Copy out, from the data, each line containing the string "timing".

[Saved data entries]
──────────
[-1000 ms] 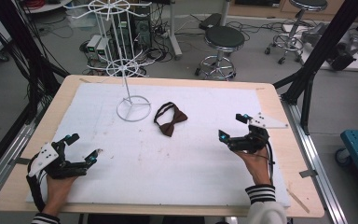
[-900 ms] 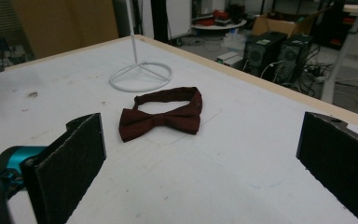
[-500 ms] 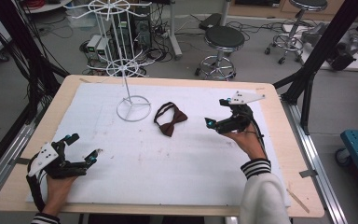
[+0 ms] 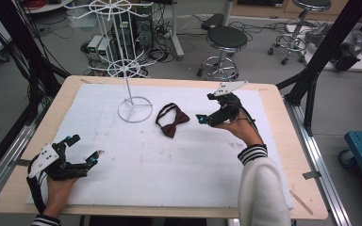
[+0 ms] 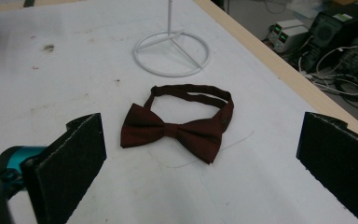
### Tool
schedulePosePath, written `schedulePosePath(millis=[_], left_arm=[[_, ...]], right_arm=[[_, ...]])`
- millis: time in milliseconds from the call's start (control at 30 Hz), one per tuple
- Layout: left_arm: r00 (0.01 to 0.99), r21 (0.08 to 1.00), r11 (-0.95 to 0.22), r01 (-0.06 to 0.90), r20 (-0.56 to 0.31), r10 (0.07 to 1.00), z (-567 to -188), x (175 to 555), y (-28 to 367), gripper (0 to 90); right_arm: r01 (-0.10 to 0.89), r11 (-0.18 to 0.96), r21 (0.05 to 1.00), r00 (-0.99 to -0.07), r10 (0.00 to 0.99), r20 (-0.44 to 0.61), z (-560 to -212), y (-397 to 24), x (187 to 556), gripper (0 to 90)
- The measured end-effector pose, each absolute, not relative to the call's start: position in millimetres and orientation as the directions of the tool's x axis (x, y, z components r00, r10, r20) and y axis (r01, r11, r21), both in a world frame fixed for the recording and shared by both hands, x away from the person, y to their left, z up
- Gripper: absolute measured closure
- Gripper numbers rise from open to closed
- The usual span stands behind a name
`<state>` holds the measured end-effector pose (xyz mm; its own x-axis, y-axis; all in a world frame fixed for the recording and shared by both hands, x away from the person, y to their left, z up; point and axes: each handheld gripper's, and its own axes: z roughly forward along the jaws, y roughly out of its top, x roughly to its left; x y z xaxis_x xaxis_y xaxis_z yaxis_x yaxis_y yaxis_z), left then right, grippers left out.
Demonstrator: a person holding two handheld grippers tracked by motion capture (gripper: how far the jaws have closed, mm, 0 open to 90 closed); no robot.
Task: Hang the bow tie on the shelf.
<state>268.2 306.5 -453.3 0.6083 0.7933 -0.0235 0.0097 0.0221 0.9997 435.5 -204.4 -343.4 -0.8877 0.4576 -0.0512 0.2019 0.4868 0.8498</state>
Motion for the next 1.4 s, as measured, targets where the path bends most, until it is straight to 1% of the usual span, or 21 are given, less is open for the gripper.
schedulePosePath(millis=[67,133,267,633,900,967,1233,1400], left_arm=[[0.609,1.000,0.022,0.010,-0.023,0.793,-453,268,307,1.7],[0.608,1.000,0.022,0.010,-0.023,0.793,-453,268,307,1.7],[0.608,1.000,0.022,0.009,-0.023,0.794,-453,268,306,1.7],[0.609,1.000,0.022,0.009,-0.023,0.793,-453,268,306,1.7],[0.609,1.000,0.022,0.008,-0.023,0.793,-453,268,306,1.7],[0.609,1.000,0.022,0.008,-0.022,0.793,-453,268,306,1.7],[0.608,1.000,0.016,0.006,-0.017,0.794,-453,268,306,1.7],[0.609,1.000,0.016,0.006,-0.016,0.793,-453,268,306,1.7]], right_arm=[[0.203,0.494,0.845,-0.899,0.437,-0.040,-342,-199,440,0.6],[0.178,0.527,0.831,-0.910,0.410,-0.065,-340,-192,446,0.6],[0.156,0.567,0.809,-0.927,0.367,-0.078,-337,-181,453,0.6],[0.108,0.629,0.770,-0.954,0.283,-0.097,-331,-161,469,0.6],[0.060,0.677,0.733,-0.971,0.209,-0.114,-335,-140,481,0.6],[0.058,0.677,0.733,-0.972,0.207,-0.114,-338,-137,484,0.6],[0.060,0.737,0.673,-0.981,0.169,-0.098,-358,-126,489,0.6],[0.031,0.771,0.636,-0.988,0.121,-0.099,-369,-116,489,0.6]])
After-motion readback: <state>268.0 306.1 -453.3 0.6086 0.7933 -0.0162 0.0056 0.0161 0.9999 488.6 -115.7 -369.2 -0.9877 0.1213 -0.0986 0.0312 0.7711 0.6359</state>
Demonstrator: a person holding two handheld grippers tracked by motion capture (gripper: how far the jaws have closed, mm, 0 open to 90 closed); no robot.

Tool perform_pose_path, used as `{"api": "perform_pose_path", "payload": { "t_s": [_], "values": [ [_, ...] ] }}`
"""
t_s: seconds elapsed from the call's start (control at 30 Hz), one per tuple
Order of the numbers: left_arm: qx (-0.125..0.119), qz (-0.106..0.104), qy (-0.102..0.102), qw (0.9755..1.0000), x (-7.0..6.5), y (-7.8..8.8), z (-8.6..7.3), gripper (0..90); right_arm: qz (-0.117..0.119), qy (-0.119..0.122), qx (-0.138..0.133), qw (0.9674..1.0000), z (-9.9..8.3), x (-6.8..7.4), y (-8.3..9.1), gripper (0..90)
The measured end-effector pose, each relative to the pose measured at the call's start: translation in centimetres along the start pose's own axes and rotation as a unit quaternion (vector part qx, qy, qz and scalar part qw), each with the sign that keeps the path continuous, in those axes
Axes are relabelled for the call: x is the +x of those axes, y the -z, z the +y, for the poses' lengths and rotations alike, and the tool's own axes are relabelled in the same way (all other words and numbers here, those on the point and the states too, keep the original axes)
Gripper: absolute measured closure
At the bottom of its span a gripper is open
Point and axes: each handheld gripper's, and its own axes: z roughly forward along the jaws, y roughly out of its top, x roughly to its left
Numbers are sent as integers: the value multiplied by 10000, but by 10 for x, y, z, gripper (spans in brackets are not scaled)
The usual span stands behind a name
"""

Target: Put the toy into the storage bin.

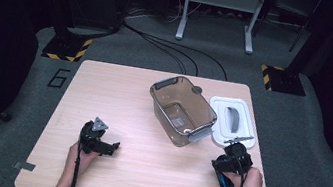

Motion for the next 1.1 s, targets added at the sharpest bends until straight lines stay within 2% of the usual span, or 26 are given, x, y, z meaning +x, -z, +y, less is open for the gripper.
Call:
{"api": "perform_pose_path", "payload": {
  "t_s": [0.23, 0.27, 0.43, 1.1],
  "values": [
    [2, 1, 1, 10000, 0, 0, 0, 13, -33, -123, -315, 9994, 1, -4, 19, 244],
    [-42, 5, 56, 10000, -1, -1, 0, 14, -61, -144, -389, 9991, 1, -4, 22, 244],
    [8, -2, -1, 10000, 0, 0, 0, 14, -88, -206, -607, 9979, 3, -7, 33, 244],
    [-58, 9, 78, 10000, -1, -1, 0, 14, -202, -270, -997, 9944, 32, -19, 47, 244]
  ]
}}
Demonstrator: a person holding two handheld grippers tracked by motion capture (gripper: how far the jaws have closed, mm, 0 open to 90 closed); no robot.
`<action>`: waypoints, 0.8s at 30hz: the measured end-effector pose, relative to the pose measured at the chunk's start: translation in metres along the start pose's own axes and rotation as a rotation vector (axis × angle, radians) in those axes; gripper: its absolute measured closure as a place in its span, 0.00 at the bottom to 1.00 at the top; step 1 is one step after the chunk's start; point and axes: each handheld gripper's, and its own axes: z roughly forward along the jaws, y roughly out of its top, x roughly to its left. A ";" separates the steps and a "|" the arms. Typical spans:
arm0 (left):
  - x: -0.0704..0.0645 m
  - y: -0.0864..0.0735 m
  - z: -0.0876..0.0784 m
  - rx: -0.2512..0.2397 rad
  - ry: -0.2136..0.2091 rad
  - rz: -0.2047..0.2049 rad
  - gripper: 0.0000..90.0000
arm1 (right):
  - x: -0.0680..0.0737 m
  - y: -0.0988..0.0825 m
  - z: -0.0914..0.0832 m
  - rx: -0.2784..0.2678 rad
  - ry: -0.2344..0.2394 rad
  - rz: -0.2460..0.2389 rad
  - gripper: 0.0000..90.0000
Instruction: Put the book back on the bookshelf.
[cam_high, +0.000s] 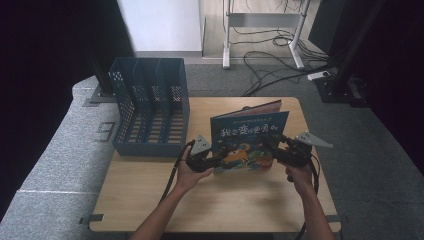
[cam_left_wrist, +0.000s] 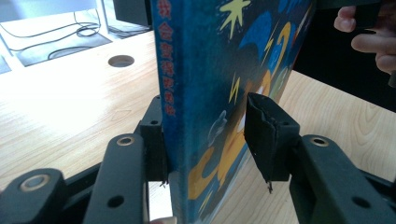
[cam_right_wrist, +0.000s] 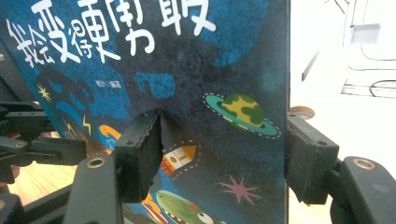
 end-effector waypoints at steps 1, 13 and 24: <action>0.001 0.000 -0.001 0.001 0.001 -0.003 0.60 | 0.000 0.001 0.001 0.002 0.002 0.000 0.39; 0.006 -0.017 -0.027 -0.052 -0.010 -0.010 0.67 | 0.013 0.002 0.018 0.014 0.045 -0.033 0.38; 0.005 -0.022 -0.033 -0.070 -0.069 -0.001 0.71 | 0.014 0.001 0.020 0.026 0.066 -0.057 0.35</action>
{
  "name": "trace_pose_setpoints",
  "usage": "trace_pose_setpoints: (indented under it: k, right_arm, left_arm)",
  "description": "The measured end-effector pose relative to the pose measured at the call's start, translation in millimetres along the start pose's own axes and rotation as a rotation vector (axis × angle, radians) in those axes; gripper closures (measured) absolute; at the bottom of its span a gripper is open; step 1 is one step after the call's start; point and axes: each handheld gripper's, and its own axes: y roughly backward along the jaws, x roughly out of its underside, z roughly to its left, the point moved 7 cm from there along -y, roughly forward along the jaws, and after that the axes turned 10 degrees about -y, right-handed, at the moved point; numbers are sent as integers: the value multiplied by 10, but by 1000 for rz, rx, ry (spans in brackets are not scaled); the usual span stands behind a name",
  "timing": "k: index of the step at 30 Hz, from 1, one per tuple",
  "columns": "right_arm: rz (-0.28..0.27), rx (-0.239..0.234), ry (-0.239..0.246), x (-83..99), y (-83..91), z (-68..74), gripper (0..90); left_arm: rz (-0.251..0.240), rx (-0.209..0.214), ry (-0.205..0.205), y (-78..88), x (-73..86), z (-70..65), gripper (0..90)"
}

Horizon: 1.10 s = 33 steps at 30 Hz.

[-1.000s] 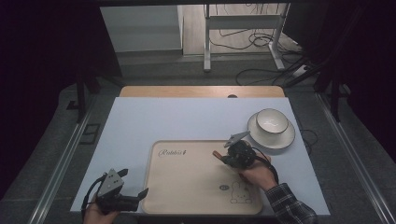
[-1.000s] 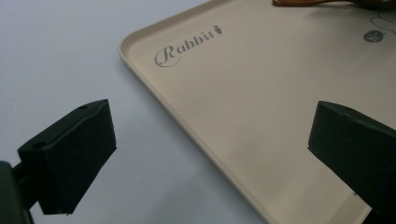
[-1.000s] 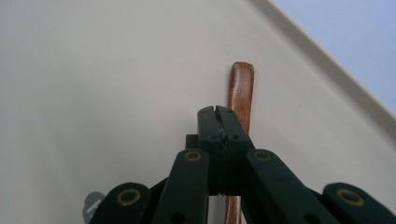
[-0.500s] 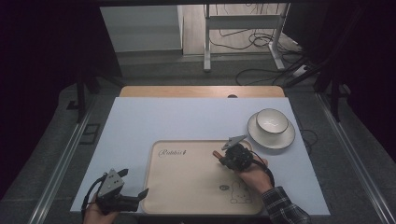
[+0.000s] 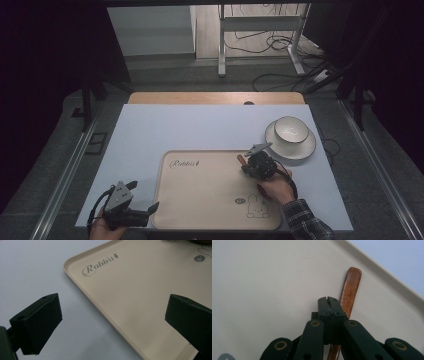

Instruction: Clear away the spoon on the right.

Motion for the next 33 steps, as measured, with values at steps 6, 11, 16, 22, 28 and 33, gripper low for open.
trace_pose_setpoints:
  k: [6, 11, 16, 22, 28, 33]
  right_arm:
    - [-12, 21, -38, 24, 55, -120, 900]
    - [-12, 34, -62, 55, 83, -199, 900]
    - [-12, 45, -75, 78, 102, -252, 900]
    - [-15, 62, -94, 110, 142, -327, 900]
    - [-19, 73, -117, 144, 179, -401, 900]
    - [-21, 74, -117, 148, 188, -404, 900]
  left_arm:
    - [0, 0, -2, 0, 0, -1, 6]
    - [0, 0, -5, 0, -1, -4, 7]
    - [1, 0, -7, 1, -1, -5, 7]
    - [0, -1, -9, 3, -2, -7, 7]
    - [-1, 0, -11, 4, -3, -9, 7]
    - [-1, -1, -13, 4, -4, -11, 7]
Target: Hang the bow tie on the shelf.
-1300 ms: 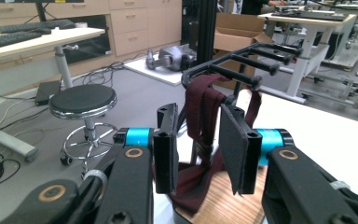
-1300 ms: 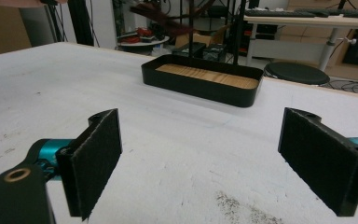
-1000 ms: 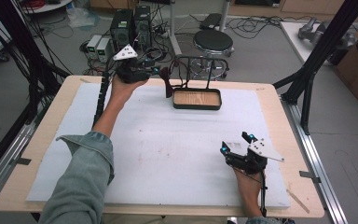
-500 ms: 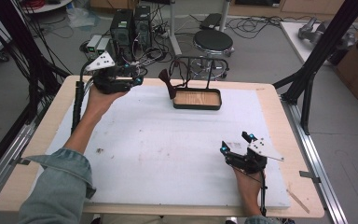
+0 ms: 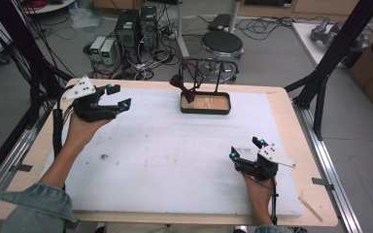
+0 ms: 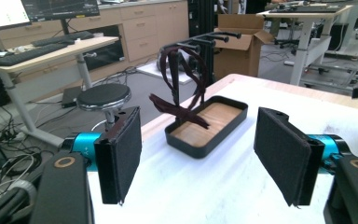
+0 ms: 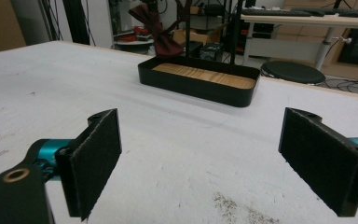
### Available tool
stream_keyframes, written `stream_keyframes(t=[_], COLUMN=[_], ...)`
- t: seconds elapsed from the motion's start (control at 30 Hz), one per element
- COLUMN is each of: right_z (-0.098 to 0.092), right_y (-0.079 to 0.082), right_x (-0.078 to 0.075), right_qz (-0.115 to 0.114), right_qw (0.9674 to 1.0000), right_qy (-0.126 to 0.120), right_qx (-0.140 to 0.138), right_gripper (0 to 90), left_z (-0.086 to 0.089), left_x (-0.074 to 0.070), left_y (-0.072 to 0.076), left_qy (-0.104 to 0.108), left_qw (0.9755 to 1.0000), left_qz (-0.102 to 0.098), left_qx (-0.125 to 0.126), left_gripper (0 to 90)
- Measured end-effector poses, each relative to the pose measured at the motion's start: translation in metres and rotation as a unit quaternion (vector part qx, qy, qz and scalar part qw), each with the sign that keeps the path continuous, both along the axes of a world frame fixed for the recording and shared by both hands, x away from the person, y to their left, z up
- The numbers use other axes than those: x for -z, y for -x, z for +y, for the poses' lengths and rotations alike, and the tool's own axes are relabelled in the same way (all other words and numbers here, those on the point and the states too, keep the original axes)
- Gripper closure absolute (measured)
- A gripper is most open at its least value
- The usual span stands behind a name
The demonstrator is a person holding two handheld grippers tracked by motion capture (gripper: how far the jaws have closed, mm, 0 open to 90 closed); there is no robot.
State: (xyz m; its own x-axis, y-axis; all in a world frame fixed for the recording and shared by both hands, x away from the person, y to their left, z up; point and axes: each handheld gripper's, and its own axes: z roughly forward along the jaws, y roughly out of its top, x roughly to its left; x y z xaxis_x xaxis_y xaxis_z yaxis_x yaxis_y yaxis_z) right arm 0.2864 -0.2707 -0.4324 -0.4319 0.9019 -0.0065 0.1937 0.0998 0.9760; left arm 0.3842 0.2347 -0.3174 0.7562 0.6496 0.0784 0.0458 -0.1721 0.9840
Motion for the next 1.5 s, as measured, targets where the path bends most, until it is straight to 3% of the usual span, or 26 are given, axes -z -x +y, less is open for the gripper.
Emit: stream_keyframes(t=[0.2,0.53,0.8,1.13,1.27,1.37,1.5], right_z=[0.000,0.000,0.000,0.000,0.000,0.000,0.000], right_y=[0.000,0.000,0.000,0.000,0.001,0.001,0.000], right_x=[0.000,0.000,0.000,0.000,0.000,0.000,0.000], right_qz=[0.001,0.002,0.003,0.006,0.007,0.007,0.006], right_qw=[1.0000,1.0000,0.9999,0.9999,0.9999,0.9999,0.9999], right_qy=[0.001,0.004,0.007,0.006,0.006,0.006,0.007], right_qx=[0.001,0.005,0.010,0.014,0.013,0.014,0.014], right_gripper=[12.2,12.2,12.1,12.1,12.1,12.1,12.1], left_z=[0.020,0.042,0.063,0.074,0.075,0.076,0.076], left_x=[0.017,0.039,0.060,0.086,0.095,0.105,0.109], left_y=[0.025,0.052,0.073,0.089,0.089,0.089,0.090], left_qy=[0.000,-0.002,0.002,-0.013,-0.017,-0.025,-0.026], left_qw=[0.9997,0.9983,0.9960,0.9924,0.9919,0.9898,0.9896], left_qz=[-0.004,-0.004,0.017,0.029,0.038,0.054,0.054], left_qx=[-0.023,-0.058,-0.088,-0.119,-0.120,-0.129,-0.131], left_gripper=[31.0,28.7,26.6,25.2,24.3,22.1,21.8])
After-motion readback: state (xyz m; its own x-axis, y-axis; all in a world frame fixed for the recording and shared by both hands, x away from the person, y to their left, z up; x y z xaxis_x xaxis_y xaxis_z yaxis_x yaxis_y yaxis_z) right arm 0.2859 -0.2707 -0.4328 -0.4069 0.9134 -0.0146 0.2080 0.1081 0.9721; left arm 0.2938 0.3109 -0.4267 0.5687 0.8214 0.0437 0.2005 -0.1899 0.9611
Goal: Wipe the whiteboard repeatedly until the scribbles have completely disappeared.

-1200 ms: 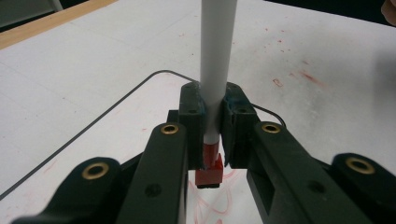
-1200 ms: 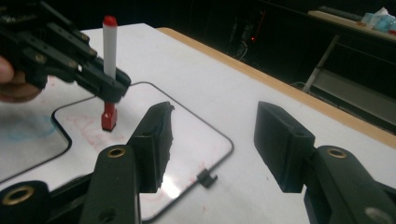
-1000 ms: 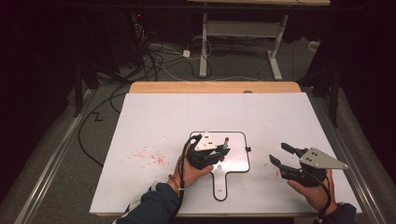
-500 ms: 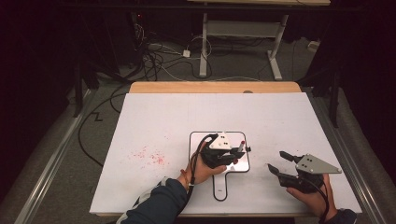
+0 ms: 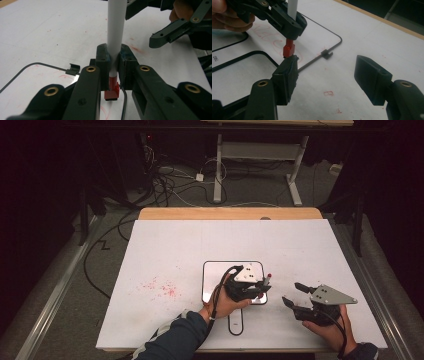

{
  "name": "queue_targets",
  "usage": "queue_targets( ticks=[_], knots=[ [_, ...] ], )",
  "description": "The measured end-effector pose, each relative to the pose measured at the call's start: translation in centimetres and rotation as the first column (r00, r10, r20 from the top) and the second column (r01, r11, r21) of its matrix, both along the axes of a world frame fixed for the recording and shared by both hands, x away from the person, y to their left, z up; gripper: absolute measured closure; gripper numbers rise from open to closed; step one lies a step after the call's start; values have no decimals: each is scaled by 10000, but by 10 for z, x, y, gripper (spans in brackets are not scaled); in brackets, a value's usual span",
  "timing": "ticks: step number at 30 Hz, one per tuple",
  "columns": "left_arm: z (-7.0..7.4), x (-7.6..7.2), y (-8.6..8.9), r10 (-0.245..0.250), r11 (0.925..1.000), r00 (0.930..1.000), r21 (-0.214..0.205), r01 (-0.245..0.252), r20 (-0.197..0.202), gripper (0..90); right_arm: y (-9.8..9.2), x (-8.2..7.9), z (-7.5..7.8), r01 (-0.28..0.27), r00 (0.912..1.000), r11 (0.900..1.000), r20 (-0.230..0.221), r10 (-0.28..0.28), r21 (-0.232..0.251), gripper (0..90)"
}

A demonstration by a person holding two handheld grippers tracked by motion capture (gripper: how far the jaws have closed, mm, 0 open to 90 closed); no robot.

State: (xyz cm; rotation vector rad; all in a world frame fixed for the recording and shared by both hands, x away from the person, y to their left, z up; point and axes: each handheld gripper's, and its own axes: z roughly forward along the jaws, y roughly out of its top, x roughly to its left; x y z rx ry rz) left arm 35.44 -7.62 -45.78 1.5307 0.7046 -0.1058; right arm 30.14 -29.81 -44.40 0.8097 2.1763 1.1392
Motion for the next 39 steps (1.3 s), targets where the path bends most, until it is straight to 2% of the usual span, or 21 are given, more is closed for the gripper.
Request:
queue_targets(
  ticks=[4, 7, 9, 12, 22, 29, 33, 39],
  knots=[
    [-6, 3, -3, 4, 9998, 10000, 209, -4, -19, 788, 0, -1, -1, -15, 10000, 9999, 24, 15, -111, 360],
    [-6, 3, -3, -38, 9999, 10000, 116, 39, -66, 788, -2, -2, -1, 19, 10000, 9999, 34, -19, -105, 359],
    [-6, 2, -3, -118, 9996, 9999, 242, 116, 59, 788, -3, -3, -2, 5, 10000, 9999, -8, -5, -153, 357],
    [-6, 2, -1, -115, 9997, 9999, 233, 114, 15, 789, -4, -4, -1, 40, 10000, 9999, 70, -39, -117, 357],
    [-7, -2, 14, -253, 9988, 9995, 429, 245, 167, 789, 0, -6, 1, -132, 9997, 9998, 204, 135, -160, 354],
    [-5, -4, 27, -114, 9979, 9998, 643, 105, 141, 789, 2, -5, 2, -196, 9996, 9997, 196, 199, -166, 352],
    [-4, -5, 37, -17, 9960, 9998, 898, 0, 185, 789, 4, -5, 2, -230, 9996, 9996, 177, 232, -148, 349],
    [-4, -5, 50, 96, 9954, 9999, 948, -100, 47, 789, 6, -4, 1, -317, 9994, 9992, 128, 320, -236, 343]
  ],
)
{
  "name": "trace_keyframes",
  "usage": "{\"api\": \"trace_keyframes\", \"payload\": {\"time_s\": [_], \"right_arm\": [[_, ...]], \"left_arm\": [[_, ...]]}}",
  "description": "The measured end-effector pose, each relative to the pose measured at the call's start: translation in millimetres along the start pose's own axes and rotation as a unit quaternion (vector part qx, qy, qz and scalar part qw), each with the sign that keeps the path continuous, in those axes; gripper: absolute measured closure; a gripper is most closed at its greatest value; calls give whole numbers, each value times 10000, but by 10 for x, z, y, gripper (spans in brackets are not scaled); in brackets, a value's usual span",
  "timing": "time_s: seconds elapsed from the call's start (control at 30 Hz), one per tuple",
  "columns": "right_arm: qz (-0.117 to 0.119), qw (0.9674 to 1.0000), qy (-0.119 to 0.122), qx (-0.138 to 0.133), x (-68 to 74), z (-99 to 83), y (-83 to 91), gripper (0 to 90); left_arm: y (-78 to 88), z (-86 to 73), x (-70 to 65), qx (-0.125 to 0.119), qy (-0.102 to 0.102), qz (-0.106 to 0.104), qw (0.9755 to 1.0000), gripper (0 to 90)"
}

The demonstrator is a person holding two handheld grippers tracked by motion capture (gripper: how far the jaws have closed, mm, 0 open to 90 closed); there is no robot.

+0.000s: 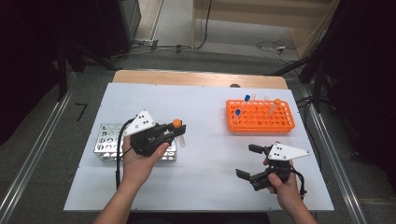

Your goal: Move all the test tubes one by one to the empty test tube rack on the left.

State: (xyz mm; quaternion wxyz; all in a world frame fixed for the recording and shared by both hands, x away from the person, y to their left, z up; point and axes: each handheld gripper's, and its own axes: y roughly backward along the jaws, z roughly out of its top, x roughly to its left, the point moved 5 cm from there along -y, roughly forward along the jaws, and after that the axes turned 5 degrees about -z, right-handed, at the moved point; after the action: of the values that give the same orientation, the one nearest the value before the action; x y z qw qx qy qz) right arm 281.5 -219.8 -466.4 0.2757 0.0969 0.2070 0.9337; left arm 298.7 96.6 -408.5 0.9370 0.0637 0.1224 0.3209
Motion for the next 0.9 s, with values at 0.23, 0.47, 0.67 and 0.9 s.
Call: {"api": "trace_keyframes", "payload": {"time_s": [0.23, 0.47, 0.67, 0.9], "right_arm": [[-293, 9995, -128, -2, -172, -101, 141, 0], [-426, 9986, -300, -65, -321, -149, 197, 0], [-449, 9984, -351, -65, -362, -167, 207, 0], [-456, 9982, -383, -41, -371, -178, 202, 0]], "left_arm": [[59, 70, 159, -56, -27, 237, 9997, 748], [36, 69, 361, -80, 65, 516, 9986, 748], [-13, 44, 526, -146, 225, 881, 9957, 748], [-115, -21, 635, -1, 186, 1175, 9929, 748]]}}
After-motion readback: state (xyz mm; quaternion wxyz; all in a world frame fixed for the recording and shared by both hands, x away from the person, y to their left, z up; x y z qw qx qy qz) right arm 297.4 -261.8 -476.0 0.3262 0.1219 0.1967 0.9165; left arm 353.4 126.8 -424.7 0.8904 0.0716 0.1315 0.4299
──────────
SOLUTION FOR THIS PROBLEM:
  "timing": "k: index of the step at 30 Hz, from 1, one per tuple",
  "timing": "ticks: step number at 30 Hz, one per tuple",
  "timing": "time_s: seconds elapsed from the call's start (control at 30 Hz), one per tuple",

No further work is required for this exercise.